**PROBLEM TO WORK ON**
Without the images, repeat every line of the listing verbatim.
*** Block opens ***
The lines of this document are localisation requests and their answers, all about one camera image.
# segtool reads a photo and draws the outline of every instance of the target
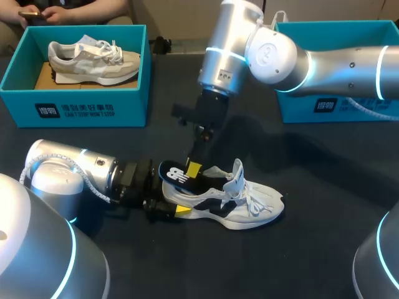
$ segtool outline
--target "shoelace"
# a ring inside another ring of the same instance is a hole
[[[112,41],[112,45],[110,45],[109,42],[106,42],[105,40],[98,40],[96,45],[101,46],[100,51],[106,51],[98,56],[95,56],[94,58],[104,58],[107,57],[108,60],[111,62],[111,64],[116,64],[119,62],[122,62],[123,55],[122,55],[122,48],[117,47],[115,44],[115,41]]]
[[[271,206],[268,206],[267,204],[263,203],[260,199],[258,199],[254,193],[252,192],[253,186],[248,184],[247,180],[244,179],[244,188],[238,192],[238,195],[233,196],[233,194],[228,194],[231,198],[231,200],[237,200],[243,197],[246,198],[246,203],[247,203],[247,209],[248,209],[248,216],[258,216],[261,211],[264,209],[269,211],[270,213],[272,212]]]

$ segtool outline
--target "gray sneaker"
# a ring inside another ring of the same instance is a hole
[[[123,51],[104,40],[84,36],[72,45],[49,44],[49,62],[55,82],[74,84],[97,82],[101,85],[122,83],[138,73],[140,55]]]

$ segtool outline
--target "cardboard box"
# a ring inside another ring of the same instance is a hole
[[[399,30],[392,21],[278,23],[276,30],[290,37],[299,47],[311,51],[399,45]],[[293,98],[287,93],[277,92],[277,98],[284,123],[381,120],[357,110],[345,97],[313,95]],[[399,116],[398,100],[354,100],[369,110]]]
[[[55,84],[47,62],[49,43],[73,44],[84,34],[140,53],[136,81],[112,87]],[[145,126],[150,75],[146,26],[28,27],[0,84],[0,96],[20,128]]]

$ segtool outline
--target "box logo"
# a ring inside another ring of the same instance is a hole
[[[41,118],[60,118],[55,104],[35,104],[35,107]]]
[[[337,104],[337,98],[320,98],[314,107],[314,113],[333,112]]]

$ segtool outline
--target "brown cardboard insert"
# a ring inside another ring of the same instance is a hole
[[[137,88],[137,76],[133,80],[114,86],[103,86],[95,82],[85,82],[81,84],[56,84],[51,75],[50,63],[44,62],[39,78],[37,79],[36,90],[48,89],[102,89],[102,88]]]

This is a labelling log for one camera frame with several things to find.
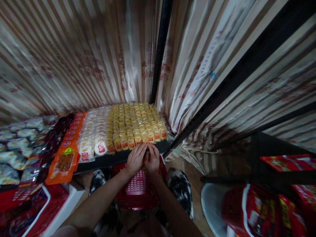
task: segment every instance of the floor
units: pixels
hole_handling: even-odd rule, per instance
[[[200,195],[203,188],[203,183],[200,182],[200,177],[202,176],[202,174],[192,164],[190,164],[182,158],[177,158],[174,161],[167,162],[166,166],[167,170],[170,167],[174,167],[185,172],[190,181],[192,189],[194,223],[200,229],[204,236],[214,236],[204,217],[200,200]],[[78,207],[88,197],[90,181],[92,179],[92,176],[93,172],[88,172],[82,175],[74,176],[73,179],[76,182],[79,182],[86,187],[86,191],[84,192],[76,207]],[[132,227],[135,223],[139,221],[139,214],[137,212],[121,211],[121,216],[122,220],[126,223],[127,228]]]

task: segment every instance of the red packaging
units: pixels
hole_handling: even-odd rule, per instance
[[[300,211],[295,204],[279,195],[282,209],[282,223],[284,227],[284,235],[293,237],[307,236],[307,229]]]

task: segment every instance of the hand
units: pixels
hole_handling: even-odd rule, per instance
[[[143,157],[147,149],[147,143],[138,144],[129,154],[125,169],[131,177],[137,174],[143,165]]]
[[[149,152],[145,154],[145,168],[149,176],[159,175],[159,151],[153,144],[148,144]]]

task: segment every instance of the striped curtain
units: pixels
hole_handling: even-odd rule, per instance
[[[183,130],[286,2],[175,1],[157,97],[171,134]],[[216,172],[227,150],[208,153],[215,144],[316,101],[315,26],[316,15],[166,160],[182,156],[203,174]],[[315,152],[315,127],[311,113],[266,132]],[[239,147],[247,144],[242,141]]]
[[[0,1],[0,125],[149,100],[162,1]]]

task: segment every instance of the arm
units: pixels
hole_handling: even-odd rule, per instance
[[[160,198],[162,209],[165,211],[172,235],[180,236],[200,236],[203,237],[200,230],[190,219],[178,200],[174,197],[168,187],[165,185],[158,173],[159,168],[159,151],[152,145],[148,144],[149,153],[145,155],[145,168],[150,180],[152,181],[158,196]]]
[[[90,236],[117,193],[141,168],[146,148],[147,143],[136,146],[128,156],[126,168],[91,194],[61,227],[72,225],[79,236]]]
*** Block closes ***
**WRITTEN RESPONSE**
The lines of this document are localisation requests and their answers, all about one camera image.
# segtool reads a photo and draws the outline of every instance of the target
$ segtool outline
--target "shoelace"
# a ring inside another ring of the same instance is a hole
[[[112,41],[112,45],[110,45],[109,42],[106,42],[105,40],[98,40],[96,45],[101,46],[100,51],[106,51],[98,56],[95,56],[94,58],[104,58],[107,57],[108,60],[111,62],[111,64],[116,64],[119,62],[122,62],[123,55],[122,55],[122,48],[117,47],[115,44],[115,41]]]
[[[271,206],[268,206],[267,204],[263,203],[260,199],[258,199],[254,193],[252,192],[253,186],[248,184],[247,180],[244,179],[244,188],[238,192],[238,195],[233,196],[233,194],[228,194],[231,198],[231,200],[237,200],[243,197],[246,198],[246,203],[247,203],[247,209],[248,209],[248,216],[258,216],[261,211],[264,209],[269,211],[270,213],[272,212]]]

$ segtool outline
--target "gray sneaker"
# a ring inside another ring of the same instance is a hole
[[[123,51],[104,40],[84,36],[72,45],[49,44],[49,62],[55,82],[74,84],[97,82],[101,85],[122,83],[138,73],[140,55]]]

$ segtool outline
--target "cardboard box"
# a ring inside another ring of the same instance is a hole
[[[399,30],[392,21],[278,23],[276,30],[290,37],[299,47],[311,51],[399,45]],[[293,98],[287,93],[277,92],[277,98],[284,123],[381,120],[357,110],[345,97],[313,95]],[[399,116],[398,100],[354,100],[369,110]]]
[[[55,84],[47,62],[49,43],[73,44],[84,34],[140,53],[136,81],[112,87]],[[145,126],[150,75],[146,26],[28,27],[0,84],[0,96],[20,128]]]

$ segtool outline
--target "box logo"
# a ring inside another ring of the same instance is a hole
[[[41,118],[60,118],[55,104],[35,104],[35,107]]]
[[[337,104],[337,98],[320,98],[314,107],[314,113],[333,112]]]

$ segtool outline
--target "brown cardboard insert"
# a ring inside another ring of the same instance is a hole
[[[137,88],[137,76],[133,80],[114,86],[103,86],[95,82],[85,82],[81,84],[56,84],[51,75],[50,63],[44,62],[39,78],[37,79],[36,90],[48,89],[102,89],[102,88]]]

This is a labelling log for one camera frame with several things to find.
task: segment every instance of the floor
units: pixels
hole_handling: even-odd rule, per instance
[[[200,195],[203,188],[203,183],[200,182],[200,177],[202,176],[202,174],[192,164],[190,164],[182,158],[177,158],[174,161],[167,162],[166,166],[167,170],[170,167],[174,167],[185,172],[190,181],[192,189],[194,223],[200,229],[204,236],[214,236],[204,217],[200,200]],[[78,207],[88,197],[90,181],[92,179],[92,176],[93,172],[88,172],[82,175],[74,176],[73,179],[76,182],[79,182],[86,187],[86,191],[84,192],[76,207]],[[132,227],[135,223],[139,221],[139,214],[137,212],[121,211],[121,216],[122,220],[126,223],[127,228]]]

task: segment every instance of the red packaging
units: pixels
hole_handling: even-odd rule, per instance
[[[300,211],[295,204],[279,195],[282,209],[282,223],[284,227],[284,235],[293,237],[307,236],[307,229]]]

task: segment every instance of the hand
units: pixels
hole_handling: even-odd rule, per instance
[[[143,157],[147,149],[147,143],[138,144],[129,154],[125,169],[131,177],[137,174],[143,165]]]
[[[149,152],[145,154],[145,168],[149,176],[159,175],[159,151],[153,144],[148,144]]]

task: segment every instance of the striped curtain
units: pixels
hole_handling: even-odd rule, per instance
[[[183,130],[286,2],[175,1],[157,97],[171,134]],[[216,172],[227,150],[208,153],[215,144],[316,101],[315,26],[316,15],[166,160],[182,156],[203,174]],[[315,152],[315,127],[311,113],[266,132]],[[239,147],[247,144],[242,141]]]
[[[0,1],[0,125],[149,100],[162,1]]]

task: segment every instance of the arm
units: pixels
hole_handling: even-odd rule, per instance
[[[160,198],[162,209],[165,211],[172,235],[180,236],[200,236],[203,237],[200,230],[190,219],[178,200],[174,197],[168,187],[165,185],[158,173],[159,168],[159,151],[152,145],[148,144],[149,153],[145,155],[145,168],[150,180],[152,181],[158,196]]]
[[[90,236],[117,193],[141,168],[146,148],[147,143],[136,146],[128,156],[126,168],[91,194],[61,227],[72,225],[79,236]]]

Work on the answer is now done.